§ **REQUIRED ACTION**: Would you copy the material below word for word, beginning with its first line and ending with the line that contains "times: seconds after"?

§ **MATERIAL TO PROCESS**:
....................

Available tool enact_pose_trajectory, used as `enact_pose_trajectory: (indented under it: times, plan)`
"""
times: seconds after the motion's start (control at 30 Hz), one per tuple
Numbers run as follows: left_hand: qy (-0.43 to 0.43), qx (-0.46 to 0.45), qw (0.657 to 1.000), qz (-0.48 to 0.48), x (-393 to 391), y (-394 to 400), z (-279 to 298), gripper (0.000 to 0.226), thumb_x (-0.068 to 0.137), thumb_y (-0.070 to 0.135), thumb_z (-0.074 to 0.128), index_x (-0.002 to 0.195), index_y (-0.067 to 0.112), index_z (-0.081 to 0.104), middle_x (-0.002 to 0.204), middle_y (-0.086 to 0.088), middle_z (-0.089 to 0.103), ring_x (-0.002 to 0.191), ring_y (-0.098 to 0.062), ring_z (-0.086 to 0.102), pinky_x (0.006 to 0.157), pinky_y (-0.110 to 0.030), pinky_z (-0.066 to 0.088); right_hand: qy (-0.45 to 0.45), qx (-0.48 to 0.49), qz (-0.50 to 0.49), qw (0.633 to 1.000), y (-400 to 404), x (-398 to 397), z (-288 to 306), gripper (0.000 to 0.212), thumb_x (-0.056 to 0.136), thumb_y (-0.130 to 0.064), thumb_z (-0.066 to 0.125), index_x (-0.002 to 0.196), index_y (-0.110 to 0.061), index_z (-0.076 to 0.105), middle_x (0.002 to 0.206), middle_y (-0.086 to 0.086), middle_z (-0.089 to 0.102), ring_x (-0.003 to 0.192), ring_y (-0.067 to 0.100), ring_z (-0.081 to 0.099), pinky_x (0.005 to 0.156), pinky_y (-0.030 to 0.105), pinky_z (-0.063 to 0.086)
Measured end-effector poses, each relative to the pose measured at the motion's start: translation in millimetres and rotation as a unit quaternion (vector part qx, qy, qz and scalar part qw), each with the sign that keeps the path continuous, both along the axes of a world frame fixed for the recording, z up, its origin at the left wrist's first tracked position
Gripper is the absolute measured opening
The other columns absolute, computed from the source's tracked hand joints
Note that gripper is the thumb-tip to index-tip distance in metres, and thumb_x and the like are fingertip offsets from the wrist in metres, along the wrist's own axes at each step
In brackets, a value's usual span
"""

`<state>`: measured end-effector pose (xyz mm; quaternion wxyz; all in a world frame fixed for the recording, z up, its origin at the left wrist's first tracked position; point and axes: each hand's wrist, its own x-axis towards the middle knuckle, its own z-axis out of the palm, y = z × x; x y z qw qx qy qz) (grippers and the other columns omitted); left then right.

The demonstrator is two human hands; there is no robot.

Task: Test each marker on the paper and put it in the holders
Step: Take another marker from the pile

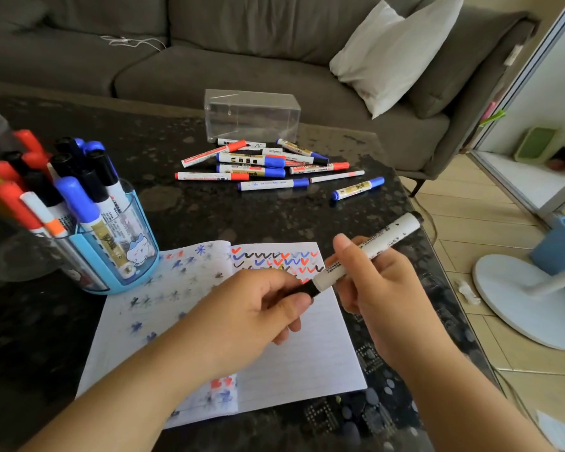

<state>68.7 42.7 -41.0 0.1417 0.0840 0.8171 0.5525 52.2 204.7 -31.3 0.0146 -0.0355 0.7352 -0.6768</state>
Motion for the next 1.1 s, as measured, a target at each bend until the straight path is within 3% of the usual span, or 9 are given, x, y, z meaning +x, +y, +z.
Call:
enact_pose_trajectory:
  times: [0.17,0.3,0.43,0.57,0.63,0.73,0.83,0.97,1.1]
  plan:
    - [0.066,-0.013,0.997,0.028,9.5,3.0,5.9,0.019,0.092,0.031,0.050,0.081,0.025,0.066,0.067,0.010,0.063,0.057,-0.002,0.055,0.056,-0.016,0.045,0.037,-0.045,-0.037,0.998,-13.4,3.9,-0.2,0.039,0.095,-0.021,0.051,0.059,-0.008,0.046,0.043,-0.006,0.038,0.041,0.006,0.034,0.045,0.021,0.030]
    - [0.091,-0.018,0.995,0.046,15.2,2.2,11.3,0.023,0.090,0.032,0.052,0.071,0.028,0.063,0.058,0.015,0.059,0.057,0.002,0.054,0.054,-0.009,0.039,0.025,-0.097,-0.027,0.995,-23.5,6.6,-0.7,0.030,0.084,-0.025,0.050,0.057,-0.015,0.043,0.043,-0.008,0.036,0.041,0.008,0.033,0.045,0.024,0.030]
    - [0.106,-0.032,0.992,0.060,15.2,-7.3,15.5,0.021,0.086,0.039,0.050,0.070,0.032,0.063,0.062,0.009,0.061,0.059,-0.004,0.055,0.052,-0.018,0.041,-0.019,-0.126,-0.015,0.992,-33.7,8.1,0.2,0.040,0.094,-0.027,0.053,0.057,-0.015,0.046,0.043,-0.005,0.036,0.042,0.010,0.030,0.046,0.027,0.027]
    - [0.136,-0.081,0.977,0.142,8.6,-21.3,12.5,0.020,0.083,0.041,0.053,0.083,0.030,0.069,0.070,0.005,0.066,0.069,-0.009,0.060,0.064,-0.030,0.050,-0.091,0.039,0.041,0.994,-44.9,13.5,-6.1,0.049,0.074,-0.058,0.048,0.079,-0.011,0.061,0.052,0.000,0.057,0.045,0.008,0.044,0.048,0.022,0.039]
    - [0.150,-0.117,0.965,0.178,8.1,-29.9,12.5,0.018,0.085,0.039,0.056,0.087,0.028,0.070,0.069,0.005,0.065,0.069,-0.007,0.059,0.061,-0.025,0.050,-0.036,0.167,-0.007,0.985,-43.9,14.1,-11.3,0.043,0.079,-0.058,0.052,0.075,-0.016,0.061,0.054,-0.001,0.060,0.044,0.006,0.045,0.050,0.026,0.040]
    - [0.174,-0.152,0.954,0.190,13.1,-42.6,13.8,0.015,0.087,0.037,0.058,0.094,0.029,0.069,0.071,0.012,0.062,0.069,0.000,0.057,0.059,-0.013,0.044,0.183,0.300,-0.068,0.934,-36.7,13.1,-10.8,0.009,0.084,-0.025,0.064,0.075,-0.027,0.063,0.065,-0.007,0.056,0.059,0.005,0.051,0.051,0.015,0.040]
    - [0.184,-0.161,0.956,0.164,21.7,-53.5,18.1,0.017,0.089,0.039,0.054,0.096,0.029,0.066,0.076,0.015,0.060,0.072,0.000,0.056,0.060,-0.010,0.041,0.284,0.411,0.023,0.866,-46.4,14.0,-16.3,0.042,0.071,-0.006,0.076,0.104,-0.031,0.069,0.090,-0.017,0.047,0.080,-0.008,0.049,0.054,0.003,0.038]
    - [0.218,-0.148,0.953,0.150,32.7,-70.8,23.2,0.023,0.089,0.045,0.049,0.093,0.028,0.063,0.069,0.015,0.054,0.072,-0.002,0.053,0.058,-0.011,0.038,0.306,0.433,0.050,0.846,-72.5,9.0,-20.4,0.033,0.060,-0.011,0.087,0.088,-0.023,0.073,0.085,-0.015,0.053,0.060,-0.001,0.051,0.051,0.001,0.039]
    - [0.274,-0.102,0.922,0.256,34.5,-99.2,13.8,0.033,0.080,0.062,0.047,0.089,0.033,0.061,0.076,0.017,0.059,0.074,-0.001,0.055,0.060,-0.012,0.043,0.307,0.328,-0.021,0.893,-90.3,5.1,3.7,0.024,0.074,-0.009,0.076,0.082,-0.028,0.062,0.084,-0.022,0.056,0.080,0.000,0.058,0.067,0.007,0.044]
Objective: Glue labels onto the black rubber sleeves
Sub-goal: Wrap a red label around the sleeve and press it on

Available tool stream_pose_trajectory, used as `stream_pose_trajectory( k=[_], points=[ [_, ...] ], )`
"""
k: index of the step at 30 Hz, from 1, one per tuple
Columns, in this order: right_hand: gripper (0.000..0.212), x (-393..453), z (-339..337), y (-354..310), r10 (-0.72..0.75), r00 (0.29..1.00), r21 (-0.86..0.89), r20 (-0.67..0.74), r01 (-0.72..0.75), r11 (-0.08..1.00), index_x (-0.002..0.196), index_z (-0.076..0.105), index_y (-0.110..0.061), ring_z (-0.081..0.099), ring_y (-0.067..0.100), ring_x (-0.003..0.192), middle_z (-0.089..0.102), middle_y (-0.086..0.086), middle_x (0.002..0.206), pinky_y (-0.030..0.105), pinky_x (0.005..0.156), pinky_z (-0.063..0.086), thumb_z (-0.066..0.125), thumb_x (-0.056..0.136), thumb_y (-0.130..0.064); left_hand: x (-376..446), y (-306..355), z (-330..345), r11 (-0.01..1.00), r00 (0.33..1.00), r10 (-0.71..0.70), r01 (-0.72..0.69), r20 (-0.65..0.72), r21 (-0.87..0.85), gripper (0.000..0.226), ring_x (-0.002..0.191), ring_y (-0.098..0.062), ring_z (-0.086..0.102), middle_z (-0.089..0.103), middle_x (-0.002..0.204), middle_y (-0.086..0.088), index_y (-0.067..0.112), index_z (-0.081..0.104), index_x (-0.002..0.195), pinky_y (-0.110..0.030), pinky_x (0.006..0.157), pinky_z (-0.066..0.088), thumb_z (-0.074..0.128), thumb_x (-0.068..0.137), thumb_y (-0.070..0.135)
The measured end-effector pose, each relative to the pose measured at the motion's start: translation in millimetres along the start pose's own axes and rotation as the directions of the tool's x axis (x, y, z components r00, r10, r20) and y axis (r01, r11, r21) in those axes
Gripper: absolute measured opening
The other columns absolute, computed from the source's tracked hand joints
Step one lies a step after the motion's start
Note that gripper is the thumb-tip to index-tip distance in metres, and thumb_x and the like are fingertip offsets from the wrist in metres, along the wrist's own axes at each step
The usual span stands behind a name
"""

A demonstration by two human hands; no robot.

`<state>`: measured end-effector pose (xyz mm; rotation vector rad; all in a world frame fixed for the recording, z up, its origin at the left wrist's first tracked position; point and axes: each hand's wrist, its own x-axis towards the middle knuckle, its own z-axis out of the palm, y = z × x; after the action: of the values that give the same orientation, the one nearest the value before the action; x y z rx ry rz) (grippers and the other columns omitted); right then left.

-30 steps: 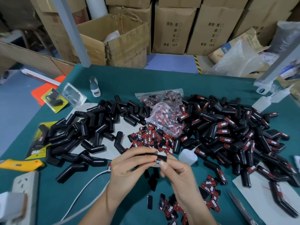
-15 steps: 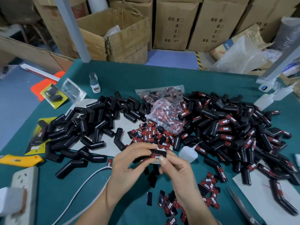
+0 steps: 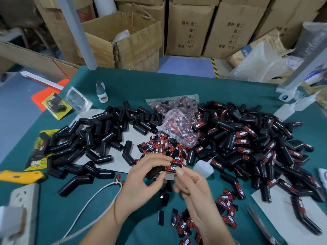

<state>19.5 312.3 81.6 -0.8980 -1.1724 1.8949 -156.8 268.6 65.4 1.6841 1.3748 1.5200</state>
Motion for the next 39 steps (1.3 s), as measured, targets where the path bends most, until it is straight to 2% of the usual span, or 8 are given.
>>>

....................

§ **SOLUTION TO THIS EXERCISE**:
Available tool enact_pose_trajectory, used as `enact_pose_trajectory: (indented under it: times, plan)`
"""
times: seconds after the motion's start (control at 30 Hz), one per tuple

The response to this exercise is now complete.